Friday, January 6, 2012

Python 3 Porting Fun Redux

My last post on Python 3 porting got some really great responses, and I've learned a lot from the feedback I've seen.  I'm here to rather briefly outline a few additional tips and tricks that folks have sent me and that I've learned by doing other ports since then.  Please keep them coming, either in the blog comments or to me via email.  Or better yet, blog about your experiences yourself and I'll link to them from here.

One of the big lessons I'm trying to adopt is to support Python 3 in pure-Python code with a single code base.  Specifically, I'm trying to avoid using 2to3 as much as possible.  While I think 2to3 is an excellent tool that can make it easier to get started supporting both Python 2 and Python 3 from a single branch of code, it does have some disadvantages.  The biggest problem with 2to3 is that it's slow; it can take a long time to slog through your Python code, which can be a significant impediment to your development velocity.  Another 2to3 problem is that it doesn't always play nicely with other development tools, such as python test and virtualenv, and you occasionally have to write additional custom fixers for conversion that 2to3 doesn't handle.

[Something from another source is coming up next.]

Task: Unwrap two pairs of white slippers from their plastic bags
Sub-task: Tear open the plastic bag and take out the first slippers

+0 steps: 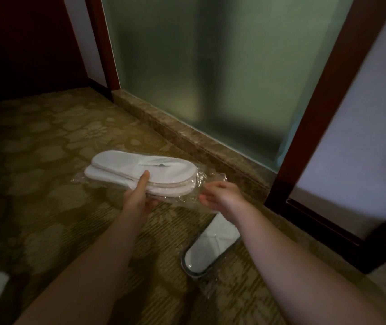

Given that almost all the code I'm writing these days targets Python 2.6 as the minimal supported Python 2 version, 2to3 may just be unnecessary.  With my dbus-python port to Python 3, and with my own flufl packages, I'm experimenting with ignoring 2to3 and trying to write one code base for all of Python 2.6, 2.7, and 3.2.  My colleague Michael Foord has been pretty successful with this approach going back all the way to Python 2.4, so 2.6 as a minimum should be no problem!  C extensions are pretty easy because you have the C preprocessor to help you.  But it turns out that it's usually not too difficult in pure-Python either.  I've done this in my latest release of the flufl.bounce package, and intend to eliminate 2to3 in my other flufl packages soon too.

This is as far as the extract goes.